▶ **ABOUT THIS EXERCISE**
Output the listing below, keeping each line exactly as it stands.

▶ **DATA EXTRACT**
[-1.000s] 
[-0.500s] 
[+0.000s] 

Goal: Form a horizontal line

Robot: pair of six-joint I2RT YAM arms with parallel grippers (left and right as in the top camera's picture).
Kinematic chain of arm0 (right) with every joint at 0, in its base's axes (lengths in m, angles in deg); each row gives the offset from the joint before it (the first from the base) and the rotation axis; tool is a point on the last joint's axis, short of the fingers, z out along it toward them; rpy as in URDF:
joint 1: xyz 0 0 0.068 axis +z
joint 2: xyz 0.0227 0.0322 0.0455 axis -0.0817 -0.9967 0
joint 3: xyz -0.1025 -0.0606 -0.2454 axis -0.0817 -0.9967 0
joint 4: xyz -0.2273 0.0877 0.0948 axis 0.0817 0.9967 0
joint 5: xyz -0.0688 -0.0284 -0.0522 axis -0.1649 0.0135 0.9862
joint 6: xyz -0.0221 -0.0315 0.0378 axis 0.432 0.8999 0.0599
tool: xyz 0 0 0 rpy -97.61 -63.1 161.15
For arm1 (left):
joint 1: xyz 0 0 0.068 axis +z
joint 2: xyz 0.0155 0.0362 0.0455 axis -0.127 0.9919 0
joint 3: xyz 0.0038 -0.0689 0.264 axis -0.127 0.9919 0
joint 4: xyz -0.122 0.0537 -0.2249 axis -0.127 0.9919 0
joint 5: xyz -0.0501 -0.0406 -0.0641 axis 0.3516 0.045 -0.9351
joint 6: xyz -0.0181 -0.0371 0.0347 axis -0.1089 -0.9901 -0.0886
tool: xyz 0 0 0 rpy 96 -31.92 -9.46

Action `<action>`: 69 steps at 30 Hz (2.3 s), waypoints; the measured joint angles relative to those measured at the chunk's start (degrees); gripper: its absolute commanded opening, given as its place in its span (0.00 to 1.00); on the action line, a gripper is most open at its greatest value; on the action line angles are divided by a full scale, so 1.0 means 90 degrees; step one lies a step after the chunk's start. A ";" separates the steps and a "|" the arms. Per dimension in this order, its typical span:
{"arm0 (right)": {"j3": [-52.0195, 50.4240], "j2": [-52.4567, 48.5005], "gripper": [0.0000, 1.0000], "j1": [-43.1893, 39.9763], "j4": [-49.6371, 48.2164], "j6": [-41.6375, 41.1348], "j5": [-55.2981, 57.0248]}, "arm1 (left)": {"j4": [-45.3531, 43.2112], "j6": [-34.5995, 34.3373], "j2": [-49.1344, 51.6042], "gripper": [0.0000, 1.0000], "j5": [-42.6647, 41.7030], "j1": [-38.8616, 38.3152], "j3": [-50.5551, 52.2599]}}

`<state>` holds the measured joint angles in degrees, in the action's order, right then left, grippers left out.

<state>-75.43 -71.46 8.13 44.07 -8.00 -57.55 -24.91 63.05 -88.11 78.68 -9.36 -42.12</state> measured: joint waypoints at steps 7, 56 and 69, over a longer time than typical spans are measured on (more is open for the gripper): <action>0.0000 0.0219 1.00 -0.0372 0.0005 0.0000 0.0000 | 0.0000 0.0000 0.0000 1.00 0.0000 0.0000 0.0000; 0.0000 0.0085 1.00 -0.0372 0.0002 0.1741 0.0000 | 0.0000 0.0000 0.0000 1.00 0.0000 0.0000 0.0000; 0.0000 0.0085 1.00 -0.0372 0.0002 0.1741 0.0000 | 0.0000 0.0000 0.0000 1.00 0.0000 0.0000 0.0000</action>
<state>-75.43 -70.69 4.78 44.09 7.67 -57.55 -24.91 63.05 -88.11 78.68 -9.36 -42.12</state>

▶ **ANSWER AREA**
[-1.000s] 
[-0.500s] 
[+0.000s] 

Goal: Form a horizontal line

Robot: pair of six-joint I2RT YAM arms with parallel grippers (left and right as in the top camera's picture).
Kinematic chain of arm0 (right) with every joint at 0, in its base's axes (lengths in m, angles in deg); each row gives the offset from the joint before it (the first from the base) and the rotation axis; tool is a point on the last joint's axis, short of the fingers, z out along it toward them; rpy as in URDF:
joint 1: xyz 0 0 0.068 axis +z
joint 2: xyz 0.0227 0.0322 0.0455 axis -0.0817 -0.9967 0
joint 3: xyz -0.1025 -0.0606 -0.2454 axis -0.0817 -0.9967 0
joint 4: xyz -0.2273 0.0877 0.0948 axis 0.0817 0.9967 0
joint 5: xyz -0.0688 -0.0284 -0.0522 axis -0.1649 0.0135 0.9862
joint 6: xyz -0.0221 -0.0315 0.0378 axis 0.432 0.8999 0.0599
tool: xyz 0 0 0 rpy -97.61 -63.1 161.15
For arm1 (left):
joint 1: xyz 0 0 0.068 axis +z
joint 2: xyz 0.0155 0.0362 0.0455 axis -0.127 0.9919 0
joint 3: xyz 0.0038 -0.0689 0.264 axis -0.127 0.9919 0
joint 4: xyz -0.122 0.0537 -0.2249 axis -0.127 0.9919 0
joint 5: xyz -0.0501 -0.0406 -0.0641 axis 0.3516 0.045 -0.9351
joint 6: xyz -0.0181 -0.0371 0.0347 axis -0.1089 -0.9901 -0.0886
tool: xyz 0 0 0 rpy 96 -31.92 -9.46

Action `<action>`: 69 steps at 30 Hz (2.3 s), waypoints; the measured joint angles relative to those measured at the chunk's start (degrees); gripper: its absolute commanded opening, given as its place in its span (0.00 to 1.00); on the action line, a gripper is most open at its greatest value; on the action line angles are divided by a full scale, so 1.0 means 90 degrees; step one lies a step after the chunk's start. A ";" separates the steps and a "|" the arms. Per dimension in this order, its typical span:
{"arm0 (right)": {"j3": [-52.0195, 50.4240], "j2": [-52.4567, 48.5005], "gripper": [0.0000, 1.0000], "j1": [-43.1893, 39.9763], "j4": [-49.6371, 48.2164], "j6": [-41.6375, 41.1348], "j5": [-55.2981, 57.0248]}, "arm1 (left)": {"j4": [-45.3531, 43.2112], "j6": [-34.5995, 34.3373], "j2": [-49.1344, 51.6042], "gripper": [0.0000, 1.0000], "j5": [-42.6647, 41.7030], "j1": [-38.8616, 38.3152], "j3": [-50.5551, 52.2599]}}

`<state>` holds the measured joint angles in degrees, in the action's order, right then left, grippers left out.

<state>-75.43 -71.46 8.13 44.07 -8.00 -57.55 -24.91 63.05 -88.11 78.68 -9.36 -42.12</state> measured: joint waypoints at steps 7, 56 and 69, over a longer time than typical spans are measured on (more is open for the gripper): <action>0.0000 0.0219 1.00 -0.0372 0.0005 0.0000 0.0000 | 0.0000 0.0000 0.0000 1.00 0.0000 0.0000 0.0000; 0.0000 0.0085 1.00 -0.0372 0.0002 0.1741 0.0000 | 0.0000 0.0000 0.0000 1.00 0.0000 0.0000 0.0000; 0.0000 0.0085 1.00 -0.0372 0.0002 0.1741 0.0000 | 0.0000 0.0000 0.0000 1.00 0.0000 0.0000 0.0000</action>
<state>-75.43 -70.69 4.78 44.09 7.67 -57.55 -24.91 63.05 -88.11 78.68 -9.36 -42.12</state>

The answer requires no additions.